## SUPPLIED RECORDS

■ ■ ■ ■ ■

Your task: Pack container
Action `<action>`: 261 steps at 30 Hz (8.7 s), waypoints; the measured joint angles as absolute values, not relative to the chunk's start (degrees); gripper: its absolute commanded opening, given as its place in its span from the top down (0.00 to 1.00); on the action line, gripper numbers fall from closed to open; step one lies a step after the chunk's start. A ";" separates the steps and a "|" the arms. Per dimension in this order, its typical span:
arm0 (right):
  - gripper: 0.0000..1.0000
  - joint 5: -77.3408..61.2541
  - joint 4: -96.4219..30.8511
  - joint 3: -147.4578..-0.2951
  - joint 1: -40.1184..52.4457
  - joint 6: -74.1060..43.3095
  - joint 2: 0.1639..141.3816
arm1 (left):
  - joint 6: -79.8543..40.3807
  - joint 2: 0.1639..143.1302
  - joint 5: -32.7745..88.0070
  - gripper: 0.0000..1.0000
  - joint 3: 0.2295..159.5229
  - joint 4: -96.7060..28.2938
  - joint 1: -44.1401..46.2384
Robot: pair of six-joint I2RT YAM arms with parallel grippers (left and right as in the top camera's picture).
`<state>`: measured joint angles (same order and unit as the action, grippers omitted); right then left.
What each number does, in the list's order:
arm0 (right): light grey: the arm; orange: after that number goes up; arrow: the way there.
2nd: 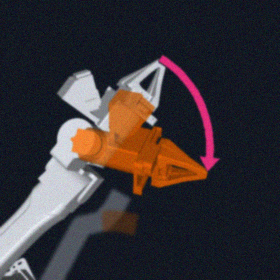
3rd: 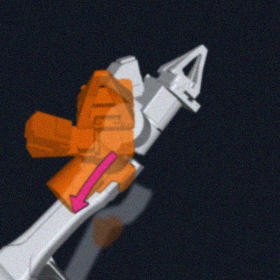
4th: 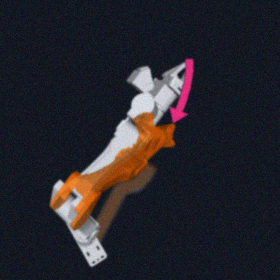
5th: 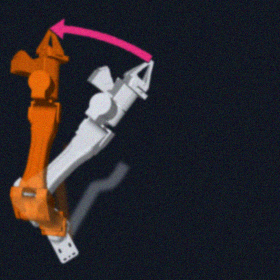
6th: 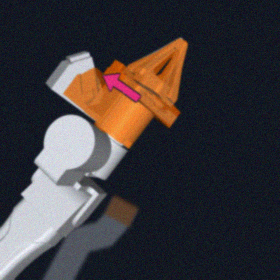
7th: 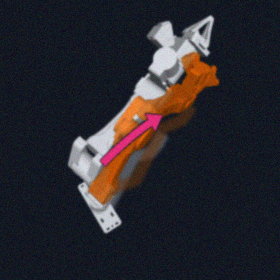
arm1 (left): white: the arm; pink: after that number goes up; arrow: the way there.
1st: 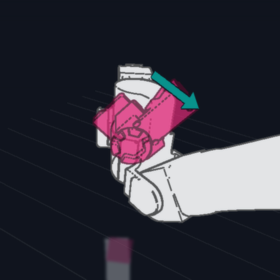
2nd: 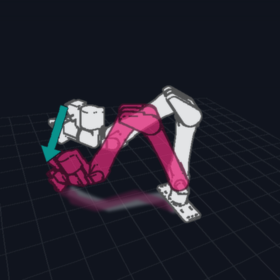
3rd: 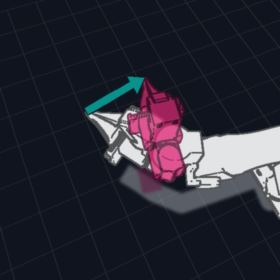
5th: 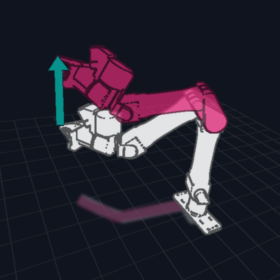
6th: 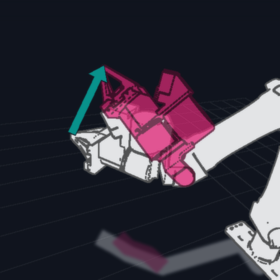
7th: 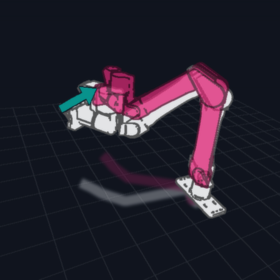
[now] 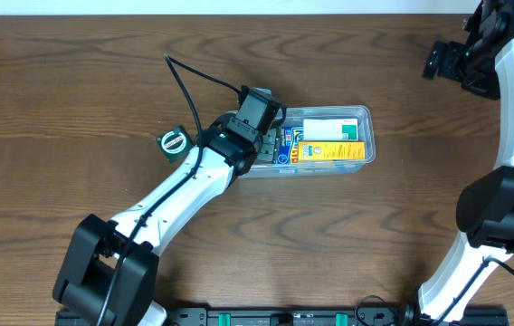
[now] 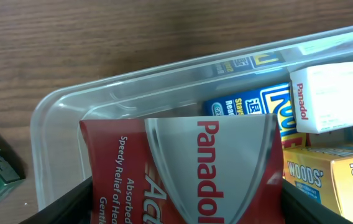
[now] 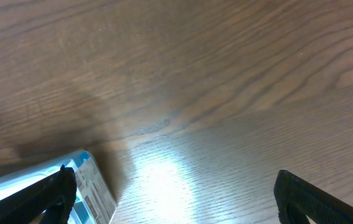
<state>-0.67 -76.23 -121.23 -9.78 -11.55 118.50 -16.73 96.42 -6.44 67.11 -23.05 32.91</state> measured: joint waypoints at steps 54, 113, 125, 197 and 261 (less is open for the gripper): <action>0.01 -0.67 -76.23 -121.23 -9.78 -11.55 118.50 | -16.93 99.77 -7.77 0.05 67.11 -22.26 32.91; 0.01 -0.67 -76.23 -121.23 -9.78 -11.55 118.50 | -15.73 115.09 -0.05 0.94 95.46 -57.21 33.19; 0.01 -0.67 -76.23 -121.23 -9.78 -11.55 118.50 | -16.32 118.69 1.15 0.94 95.46 -56.66 33.23; 0.01 -0.67 -76.25 -121.23 -9.78 -11.55 118.50 | -17.80 108.60 -1.89 0.94 93.34 -55.72 29.12; 0.01 -0.67 -76.23 -121.23 -9.78 -11.55 118.50 | -18.20 119.26 -1.91 0.94 90.02 -53.23 29.15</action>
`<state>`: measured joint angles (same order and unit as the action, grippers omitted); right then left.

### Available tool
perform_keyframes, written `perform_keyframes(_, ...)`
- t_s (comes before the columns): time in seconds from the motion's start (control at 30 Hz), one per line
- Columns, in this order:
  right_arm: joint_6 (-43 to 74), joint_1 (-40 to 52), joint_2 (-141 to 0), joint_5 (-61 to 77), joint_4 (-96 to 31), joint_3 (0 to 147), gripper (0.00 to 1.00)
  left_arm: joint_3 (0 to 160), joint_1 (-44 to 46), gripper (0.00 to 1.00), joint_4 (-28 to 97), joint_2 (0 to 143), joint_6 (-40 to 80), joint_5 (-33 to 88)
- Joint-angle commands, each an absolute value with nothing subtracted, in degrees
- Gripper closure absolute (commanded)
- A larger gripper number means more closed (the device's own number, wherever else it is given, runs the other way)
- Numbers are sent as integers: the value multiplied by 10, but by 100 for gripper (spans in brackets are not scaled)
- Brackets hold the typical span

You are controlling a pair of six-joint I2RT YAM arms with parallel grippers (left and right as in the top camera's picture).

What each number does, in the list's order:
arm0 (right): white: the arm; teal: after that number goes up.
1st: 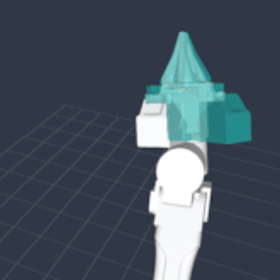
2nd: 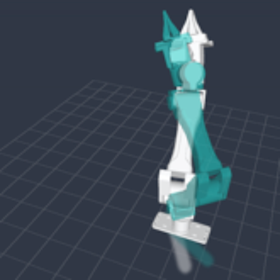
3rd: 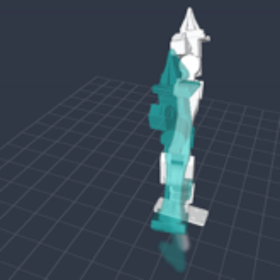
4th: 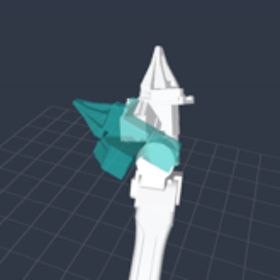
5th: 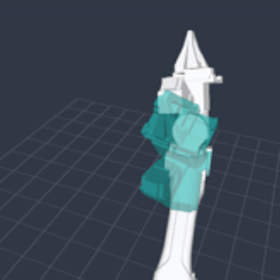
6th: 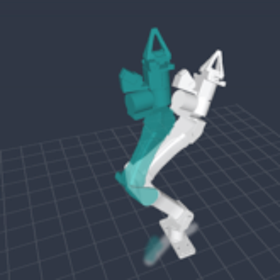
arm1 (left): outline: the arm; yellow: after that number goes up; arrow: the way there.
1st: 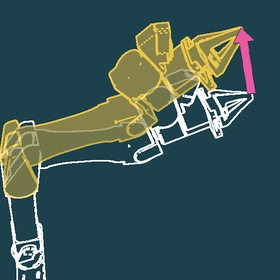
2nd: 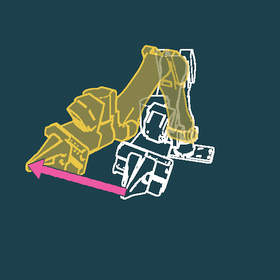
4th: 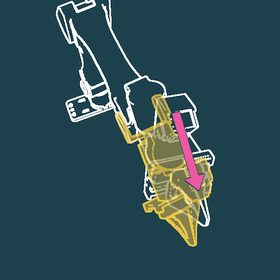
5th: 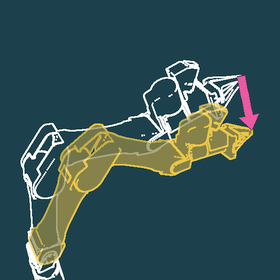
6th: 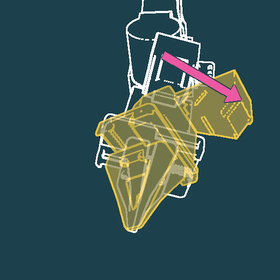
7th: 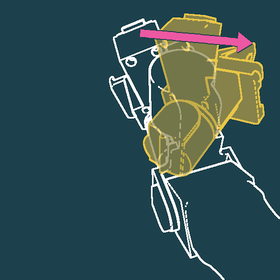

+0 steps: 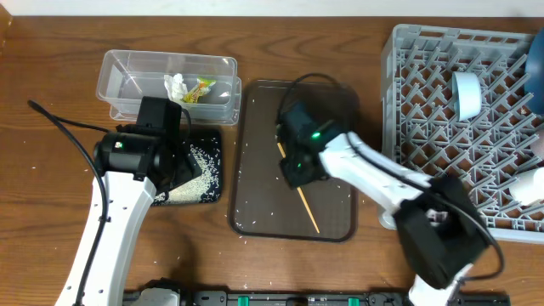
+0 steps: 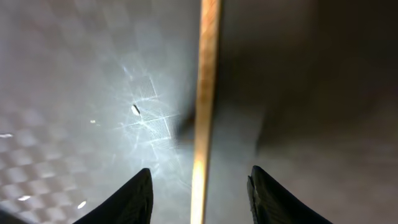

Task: Sort waste into correct bins and load items into the dishwasher rack
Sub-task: 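Reach right gripper back to the tray and grasp the second chopstick, then carry the second chopstick with right gripper into the rack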

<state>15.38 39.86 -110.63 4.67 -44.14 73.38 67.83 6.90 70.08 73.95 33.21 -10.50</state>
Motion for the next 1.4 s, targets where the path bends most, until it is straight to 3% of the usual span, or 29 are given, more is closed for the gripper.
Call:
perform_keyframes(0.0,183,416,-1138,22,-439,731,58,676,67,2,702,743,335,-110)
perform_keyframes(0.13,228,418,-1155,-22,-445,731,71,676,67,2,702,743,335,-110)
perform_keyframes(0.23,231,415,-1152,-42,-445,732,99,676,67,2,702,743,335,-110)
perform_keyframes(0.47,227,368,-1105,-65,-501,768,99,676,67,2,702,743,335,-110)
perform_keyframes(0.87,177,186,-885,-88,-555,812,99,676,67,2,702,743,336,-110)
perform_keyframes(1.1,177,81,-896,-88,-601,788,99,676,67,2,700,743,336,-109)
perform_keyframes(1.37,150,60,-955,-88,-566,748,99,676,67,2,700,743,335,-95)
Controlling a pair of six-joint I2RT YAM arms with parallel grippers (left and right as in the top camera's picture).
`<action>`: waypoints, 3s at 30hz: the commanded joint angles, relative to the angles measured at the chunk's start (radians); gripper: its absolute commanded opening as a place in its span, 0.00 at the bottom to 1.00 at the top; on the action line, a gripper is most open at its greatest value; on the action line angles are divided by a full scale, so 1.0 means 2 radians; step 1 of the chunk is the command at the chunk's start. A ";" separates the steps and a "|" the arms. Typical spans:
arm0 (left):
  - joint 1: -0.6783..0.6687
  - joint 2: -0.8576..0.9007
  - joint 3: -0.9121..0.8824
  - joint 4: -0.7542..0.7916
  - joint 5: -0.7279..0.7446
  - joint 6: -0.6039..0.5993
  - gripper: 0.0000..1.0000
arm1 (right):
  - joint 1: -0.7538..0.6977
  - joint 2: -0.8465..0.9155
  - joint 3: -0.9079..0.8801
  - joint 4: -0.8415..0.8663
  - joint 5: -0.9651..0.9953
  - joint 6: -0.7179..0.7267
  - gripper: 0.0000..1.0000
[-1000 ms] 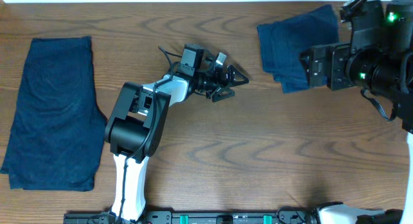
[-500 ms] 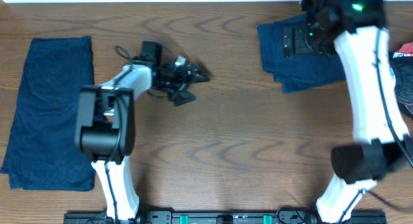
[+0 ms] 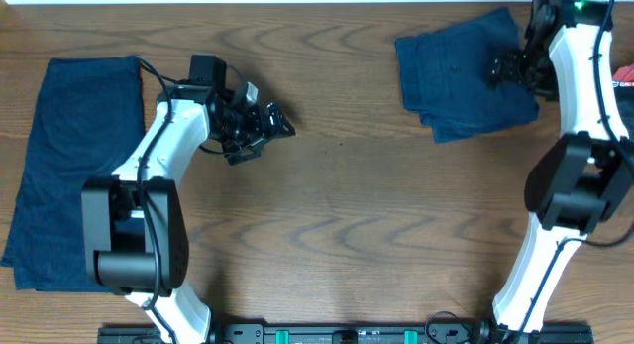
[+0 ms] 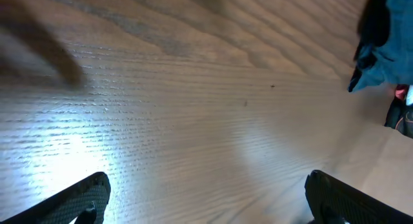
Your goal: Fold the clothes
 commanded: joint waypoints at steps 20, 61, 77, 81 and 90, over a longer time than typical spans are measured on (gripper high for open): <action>0.000 -0.005 -0.001 -0.047 -0.014 0.014 0.98 | -0.062 0.046 0.020 0.117 -0.075 -0.106 0.99; -0.019 -0.005 -0.001 -0.057 -0.014 0.005 0.98 | -0.022 0.039 -0.009 0.158 -0.169 -0.099 0.01; -0.019 -0.005 -0.002 -0.058 -0.014 0.006 0.98 | -0.060 0.029 0.239 0.014 -0.064 -0.125 0.01; -0.019 -0.005 -0.002 -0.058 -0.014 0.006 0.98 | -0.094 0.026 0.271 -0.015 -0.065 -0.125 0.01; -0.019 -0.005 -0.002 -0.060 -0.013 0.006 0.98 | -0.181 -0.015 0.275 -0.026 -0.086 -0.137 0.01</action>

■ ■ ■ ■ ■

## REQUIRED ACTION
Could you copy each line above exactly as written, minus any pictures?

## RESULT FOR THIS EXERCISE
Your task: Pack container
Action `<action>`: 261 steps at 30 Hz (8.7 s), waypoints; the measured joint angles as absolute values, not relative to the chunk's start (degrees); gripper: its absolute commanded opening, given as its place in its span from the top down (0.00 to 1.00); on the action line, gripper numbers fall from closed to open; step one lies a step after the chunk's start. A ";" separates the steps and a "|" the arms. Per dimension in this order, its typical span:
arm0 (right):
  - gripper: 0.0000..1.0000
  - joint 5: -77.3408..61.2541
  - joint 4: -96.4219..30.8511
  - joint 3: -147.4578..-0.2951
  - joint 1: -40.1184..52.4457
  - joint 6: -74.1060..43.3095
  - joint 2: 0.1639..141.3816
arm1 (left):
  - joint 6: -79.8543..40.3807
  - joint 2: 0.1639..143.1302
  - joint 5: -32.7745..88.0070
  - gripper: 0.0000..1.0000
  - joint 3: 0.2295..159.5229
  - joint 4: -96.7060..28.2938
  - joint 1: -44.1401..46.2384
Robot: pair of six-joint I2RT YAM arms with parallel grippers (left and right as in the top camera's picture).
`<state>`: measured joint angles (same order and unit as the action, grippers omitted); right then left.
What each number does, in the list's order:
arm0 (right): light grey: the arm; orange: after that number goes up; arrow: the way there.
2nd: 
3rd: 
4th: 
5th: 
6th: 
7th: 
arm1 (left): white: the arm; pink: after that number goes up; arrow: the way there.
1st: 
2nd: 
3rd: 
5th: 
6th: 
7th: 
[now] 
[now] 
[now] 
<state>-0.67 -76.23 -121.23 -9.78 -11.55 118.50 -16.73 96.42 -6.44 67.11 -23.05 32.91</state> measured: joint waypoints at steps 54, 113, 125, 197 and 261 (less is open for the gripper): <action>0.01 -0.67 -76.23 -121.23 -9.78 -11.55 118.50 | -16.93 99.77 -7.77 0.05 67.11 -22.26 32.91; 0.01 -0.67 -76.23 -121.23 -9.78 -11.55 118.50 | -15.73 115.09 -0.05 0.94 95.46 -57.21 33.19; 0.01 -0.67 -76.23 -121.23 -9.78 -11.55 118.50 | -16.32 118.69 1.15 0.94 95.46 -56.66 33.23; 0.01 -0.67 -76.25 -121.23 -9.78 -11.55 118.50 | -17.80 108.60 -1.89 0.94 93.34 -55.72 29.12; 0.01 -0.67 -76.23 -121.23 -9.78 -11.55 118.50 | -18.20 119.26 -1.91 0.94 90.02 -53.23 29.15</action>
`<state>`: measured joint angles (same order and unit as the action, grippers omitted); right then left.

### Available tool
perform_keyframes, written `perform_keyframes(_, ...)`
- t_s (comes before the columns): time in seconds from the motion's start (control at 30 Hz), one per line
- Columns, in this order:
  right_arm: joint_6 (-43 to 74), joint_1 (-40 to 52), joint_2 (-141 to 0), joint_5 (-61 to 77), joint_4 (-96 to 31), joint_3 (0 to 147), gripper (0.00 to 1.00)
  left_arm: joint_3 (0 to 160), joint_1 (-44 to 46), gripper (0.00 to 1.00), joint_4 (-28 to 97), joint_2 (0 to 143), joint_6 (-40 to 80), joint_5 (-33 to 88)
- Joint-angle commands, each an absolute value with nothing subtracted, in degrees
- Gripper closure absolute (commanded)
- A larger gripper number means more closed (the device's own number, wherever else it is given, runs the other way)
- Numbers are sent as integers: the value multiplied by 10, but by 100 for gripper (spans in brackets are not scaled)
- Brackets hold the typical span

You are controlling a pair of six-joint I2RT YAM arms with parallel grippers (left and right as in the top camera's picture).

What each number does, in the list's order:
arm0 (right): white: the arm; teal: after that number goes up.
1st: 
2nd: 
3rd: 
4th: 
5th: 
6th: 
arm1 (left): outline: the arm; yellow: after that number goes up; arrow: the way there.
1st: 
2nd: 
4th: 
5th: 
6th: 
7th: 

+0 steps: 
+0 steps: 

Task: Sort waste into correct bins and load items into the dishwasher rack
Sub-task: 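Reach right gripper back to the tray and grasp the second chopstick, then carry the second chopstick with right gripper into the rack
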
<state>15.38 39.86 -110.63 4.67 -44.14 73.38 67.83 6.90 70.08 73.95 33.21 -10.50</state>
Motion for the next 1.4 s, targets where the path bends most, until it is straight to 3% of the usual span, or 29 are given, more is closed for the gripper.
Call:
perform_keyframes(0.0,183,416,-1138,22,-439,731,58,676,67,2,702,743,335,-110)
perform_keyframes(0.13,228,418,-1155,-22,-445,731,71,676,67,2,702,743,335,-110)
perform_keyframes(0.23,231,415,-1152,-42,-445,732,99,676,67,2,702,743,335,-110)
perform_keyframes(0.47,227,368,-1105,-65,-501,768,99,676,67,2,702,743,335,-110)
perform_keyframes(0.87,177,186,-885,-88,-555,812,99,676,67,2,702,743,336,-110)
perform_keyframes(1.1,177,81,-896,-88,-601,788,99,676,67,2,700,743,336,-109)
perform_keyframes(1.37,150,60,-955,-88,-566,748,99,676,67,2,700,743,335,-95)
Controlling a pair of six-joint I2RT YAM arms with parallel grippers (left and right as in the top camera's picture).
`<action>`: waypoints, 3s at 30hz: the commanded joint angles, relative to the angles measured at the chunk's start (radians); gripper: its absolute commanded opening as a place in its span, 0.00 at the bottom to 1.00 at the top; on the action line, a gripper is most open at its greatest value; on the action line angles are divided by a full scale, so 1.0 means 2 radians; step 1 of the chunk is the command at the chunk's start. A ";" separates the steps and a "|" the arms. Typical spans:
arm0 (left):
  - joint 1: -0.6783..0.6687
  - joint 2: -0.8576..0.9007
  - joint 3: -0.9121..0.8824
  - joint 4: -0.7542..0.7916
  - joint 5: -0.7279..0.7446
  - joint 6: -0.6039..0.5993
  - gripper: 0.0000..1.0000
arm1 (right):
  - joint 1: -0.7538..0.6977
  - joint 2: -0.8465..0.9155
  - joint 3: -0.9079..0.8801
  - joint 4: -0.8415..0.8663
  - joint 5: -0.9651..0.9953
  - joint 6: -0.7179..0.7267
  - gripper: 0.0000..1.0000
[-1000 ms] 
[-500 ms] 
[+0 ms] 
[+0 ms] 
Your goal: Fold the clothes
 commanded: joint waypoints at steps 20, 61, 77, 81 and 90, over a longer time than typical spans are measured on (gripper high for open): <action>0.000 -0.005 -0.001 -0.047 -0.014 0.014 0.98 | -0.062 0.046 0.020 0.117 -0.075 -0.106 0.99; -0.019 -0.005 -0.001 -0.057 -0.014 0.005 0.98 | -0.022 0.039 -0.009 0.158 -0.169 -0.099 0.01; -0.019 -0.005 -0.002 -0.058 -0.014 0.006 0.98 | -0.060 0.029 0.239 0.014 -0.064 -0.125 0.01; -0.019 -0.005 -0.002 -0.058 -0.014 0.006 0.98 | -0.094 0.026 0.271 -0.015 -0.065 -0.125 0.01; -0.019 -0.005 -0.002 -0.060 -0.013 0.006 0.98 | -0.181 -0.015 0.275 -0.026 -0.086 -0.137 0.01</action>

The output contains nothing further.